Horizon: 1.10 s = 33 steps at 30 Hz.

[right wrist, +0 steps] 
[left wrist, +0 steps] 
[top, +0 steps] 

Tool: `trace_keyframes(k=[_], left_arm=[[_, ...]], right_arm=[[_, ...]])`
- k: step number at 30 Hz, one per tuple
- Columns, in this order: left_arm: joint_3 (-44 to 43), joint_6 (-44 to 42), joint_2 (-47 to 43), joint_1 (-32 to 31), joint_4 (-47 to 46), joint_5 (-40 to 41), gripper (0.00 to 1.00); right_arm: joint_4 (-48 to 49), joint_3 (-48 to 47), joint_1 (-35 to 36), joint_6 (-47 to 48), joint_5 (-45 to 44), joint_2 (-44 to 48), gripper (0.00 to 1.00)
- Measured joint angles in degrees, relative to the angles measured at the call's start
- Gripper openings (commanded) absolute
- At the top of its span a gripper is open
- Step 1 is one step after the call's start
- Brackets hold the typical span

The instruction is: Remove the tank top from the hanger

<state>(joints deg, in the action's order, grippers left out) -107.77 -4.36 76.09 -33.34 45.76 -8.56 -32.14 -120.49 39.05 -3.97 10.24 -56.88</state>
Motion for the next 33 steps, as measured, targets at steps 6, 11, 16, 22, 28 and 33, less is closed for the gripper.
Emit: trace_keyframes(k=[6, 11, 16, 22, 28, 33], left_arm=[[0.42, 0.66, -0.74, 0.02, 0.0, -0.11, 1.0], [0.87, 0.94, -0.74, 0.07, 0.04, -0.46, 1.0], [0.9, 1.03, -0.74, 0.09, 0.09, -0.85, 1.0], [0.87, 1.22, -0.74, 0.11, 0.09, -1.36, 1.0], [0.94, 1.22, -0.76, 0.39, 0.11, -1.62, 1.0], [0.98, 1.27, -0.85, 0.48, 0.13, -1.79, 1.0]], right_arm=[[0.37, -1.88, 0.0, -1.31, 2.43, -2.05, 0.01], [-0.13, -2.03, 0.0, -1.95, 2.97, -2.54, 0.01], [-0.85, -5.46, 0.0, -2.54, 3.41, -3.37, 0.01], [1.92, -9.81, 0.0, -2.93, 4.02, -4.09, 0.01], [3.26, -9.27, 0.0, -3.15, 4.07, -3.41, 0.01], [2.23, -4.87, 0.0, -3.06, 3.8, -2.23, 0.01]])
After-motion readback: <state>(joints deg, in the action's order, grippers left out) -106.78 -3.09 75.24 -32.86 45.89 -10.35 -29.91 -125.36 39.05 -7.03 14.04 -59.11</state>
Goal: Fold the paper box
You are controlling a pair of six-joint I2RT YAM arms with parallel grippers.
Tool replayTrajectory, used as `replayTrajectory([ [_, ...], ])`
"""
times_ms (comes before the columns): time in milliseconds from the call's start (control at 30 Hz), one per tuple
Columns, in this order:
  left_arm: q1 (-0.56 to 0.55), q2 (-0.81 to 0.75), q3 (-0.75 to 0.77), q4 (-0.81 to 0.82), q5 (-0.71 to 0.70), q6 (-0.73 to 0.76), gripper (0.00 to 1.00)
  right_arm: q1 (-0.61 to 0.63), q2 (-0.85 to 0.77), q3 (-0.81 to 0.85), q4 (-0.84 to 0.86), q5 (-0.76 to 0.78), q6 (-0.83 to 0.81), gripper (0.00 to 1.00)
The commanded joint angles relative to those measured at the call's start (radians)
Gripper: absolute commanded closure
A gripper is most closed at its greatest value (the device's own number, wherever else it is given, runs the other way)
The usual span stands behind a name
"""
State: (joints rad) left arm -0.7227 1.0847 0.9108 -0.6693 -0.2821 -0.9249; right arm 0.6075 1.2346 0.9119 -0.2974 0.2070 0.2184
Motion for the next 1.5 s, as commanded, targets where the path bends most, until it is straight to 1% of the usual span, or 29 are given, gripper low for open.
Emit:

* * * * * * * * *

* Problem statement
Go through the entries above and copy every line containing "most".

* The completed task
A gripper is most closed at its greatest value (the device's own number, wherever else it is given, runs the other way)
Motion for the next 1.5 s, as commanded, targets where the path bends most, until it is straight to 1% of the usual span, or 29 are given, gripper low for open.

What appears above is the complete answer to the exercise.